Scan the records for the word "bottle". Report each line where it occurs.

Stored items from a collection
>>>>
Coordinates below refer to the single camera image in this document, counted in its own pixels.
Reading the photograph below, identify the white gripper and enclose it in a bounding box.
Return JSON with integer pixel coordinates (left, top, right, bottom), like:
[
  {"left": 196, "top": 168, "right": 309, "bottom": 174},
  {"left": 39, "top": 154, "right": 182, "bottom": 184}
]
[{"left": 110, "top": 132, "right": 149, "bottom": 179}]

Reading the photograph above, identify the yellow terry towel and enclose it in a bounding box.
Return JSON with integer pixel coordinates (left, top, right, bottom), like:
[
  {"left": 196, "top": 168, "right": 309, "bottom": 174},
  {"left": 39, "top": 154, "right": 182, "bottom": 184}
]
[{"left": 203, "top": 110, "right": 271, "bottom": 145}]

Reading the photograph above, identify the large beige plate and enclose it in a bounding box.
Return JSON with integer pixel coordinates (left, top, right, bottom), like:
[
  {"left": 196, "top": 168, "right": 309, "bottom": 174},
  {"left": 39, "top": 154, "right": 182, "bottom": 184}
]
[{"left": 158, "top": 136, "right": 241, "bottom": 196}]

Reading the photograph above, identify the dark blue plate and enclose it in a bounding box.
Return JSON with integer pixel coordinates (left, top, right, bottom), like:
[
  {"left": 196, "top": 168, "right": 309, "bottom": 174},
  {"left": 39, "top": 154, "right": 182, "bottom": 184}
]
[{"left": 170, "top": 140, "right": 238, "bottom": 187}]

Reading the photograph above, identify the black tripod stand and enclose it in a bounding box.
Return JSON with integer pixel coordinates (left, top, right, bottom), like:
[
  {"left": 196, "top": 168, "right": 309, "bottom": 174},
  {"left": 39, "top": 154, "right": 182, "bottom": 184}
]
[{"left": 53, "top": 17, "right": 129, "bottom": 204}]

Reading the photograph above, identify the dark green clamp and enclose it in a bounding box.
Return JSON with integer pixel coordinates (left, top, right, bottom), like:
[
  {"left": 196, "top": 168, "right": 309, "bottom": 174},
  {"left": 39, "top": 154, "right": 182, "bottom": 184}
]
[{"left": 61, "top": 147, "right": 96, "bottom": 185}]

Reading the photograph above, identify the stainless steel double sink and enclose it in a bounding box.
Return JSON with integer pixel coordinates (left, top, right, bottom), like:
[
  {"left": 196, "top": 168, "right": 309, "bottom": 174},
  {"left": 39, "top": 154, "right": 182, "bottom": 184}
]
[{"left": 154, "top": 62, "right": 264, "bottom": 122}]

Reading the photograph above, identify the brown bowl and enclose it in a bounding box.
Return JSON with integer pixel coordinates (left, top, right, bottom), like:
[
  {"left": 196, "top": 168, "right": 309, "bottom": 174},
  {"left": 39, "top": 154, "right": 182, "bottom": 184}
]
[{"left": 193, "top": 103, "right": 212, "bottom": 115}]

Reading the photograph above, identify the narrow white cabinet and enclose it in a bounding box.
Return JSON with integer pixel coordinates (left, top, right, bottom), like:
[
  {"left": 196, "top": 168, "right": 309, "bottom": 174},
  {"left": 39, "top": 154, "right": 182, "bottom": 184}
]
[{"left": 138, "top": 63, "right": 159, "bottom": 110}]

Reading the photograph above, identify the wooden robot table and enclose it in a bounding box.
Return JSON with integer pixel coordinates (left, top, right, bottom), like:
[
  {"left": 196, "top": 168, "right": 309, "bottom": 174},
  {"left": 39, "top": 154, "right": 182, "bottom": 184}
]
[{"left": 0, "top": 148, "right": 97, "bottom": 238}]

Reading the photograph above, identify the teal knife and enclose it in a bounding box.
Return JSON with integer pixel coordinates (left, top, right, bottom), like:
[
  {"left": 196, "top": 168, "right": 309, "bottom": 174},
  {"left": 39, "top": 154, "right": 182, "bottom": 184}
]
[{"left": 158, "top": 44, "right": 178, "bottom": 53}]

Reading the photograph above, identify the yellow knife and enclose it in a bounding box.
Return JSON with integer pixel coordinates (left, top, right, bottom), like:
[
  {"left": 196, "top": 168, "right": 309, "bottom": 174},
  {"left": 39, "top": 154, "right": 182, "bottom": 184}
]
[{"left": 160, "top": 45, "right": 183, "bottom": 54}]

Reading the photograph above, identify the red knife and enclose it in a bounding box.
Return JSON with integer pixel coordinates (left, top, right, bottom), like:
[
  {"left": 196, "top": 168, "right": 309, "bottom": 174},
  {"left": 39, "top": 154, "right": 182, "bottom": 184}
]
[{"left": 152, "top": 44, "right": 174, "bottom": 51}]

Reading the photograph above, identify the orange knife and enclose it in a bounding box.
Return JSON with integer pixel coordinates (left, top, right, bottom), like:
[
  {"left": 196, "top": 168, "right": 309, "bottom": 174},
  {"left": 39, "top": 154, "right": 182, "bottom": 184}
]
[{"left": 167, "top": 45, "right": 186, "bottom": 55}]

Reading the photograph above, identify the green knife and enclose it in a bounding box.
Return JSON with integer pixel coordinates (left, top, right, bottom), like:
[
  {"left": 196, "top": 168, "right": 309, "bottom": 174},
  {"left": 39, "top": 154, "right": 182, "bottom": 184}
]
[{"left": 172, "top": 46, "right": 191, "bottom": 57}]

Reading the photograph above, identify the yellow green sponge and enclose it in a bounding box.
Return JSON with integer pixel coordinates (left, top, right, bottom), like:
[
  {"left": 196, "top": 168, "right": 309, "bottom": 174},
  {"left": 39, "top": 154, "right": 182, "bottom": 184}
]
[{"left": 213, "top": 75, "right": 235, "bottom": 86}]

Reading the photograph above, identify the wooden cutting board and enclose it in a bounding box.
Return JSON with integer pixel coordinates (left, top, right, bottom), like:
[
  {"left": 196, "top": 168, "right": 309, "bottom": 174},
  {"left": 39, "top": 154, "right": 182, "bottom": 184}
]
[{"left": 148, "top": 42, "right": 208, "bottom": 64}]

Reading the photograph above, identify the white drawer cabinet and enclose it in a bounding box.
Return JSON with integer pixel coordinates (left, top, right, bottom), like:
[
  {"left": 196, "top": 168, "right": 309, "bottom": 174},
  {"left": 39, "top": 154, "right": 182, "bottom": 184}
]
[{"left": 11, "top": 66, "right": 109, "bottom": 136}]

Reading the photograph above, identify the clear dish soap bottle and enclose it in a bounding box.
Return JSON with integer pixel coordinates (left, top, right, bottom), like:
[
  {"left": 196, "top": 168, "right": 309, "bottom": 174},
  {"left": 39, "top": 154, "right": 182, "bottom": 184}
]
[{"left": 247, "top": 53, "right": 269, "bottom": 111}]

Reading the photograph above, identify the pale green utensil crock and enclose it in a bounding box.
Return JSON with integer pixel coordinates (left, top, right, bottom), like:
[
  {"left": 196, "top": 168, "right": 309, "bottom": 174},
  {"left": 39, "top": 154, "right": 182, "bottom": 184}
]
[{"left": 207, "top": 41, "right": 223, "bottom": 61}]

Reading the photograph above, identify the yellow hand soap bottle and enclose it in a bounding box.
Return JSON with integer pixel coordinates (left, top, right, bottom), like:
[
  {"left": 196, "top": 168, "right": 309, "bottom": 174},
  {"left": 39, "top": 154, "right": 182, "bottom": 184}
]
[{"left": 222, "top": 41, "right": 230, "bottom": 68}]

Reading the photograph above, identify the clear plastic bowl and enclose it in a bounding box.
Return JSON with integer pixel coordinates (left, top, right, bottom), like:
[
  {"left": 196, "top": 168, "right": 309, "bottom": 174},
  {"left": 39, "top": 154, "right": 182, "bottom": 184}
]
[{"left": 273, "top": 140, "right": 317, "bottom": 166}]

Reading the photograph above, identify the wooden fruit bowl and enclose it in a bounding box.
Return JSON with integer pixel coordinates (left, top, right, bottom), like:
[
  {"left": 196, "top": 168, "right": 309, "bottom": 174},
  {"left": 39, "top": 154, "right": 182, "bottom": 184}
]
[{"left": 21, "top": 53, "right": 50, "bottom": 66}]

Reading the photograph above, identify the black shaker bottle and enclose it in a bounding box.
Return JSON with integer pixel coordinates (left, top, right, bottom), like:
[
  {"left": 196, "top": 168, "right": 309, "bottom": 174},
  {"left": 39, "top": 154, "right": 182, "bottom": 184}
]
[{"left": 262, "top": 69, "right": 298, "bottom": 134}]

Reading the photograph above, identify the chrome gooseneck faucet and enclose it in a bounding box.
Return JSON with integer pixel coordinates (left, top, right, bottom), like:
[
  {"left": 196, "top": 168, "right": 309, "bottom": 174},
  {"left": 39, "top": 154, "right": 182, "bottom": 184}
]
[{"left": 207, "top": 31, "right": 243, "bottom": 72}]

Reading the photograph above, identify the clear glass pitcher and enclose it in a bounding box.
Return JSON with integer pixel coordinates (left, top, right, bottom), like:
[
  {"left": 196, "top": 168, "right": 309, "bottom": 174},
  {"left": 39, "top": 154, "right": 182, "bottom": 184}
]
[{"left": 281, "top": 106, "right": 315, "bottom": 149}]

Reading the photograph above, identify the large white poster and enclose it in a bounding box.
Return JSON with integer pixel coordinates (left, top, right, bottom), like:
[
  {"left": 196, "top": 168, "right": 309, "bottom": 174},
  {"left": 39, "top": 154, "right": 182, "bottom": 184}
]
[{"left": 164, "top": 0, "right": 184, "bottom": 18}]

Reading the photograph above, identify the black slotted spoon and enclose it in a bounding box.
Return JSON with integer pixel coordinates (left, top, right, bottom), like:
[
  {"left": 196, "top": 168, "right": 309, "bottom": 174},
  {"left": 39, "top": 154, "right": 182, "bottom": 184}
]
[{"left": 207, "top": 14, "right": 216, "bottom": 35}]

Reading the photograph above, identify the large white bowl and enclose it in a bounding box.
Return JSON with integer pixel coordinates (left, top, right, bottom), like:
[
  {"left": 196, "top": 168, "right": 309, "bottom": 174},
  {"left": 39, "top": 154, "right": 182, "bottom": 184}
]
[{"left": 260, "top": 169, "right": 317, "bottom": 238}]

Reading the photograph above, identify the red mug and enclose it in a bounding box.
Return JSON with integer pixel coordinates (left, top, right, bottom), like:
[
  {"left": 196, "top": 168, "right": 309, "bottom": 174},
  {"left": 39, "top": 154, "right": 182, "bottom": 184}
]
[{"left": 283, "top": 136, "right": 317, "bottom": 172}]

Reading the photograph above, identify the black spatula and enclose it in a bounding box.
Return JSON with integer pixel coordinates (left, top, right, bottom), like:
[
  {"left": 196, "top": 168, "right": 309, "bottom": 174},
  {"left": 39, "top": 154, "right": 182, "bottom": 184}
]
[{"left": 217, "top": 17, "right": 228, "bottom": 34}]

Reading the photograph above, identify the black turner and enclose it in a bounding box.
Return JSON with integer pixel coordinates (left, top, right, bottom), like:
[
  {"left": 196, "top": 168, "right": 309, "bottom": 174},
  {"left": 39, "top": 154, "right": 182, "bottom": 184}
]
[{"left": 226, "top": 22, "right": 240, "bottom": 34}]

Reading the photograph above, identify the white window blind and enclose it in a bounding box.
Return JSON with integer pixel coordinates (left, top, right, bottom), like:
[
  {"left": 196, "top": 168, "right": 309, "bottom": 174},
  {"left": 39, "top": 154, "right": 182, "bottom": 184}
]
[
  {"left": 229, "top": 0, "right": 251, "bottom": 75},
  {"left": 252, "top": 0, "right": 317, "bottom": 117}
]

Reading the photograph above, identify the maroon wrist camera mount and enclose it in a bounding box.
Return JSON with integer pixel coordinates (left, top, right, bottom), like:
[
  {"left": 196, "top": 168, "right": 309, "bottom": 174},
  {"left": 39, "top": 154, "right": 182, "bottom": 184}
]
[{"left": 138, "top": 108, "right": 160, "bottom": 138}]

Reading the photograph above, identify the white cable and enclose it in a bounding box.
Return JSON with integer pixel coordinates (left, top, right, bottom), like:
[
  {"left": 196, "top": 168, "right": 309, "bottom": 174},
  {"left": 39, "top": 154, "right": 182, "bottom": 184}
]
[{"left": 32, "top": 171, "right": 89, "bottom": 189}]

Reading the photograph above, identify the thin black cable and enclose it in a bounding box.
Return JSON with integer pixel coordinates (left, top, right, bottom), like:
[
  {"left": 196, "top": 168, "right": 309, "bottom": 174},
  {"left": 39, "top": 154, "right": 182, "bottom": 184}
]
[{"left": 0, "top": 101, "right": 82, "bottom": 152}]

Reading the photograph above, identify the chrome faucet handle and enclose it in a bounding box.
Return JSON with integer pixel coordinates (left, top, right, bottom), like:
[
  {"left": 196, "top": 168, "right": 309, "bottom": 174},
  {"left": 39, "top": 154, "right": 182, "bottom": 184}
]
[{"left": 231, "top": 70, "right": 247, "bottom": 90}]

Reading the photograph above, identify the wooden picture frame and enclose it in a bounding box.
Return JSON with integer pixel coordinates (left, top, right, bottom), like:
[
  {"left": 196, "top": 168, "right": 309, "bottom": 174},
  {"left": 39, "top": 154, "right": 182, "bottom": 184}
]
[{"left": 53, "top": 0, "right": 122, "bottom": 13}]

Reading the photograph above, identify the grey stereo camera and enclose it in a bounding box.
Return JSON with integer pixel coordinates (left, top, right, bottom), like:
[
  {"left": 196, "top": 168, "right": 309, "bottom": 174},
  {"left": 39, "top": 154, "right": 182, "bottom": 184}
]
<<<<
▶ **RESPONSE BELOW**:
Reading the photograph above, identify the clear dish soap bottle and enclose it in a bounding box.
Reading the photograph above, identify the yellow hand soap bottle and enclose it in a bounding box.
Reading the photograph above, identify the black shaker bottle and enclose it in a bounding box.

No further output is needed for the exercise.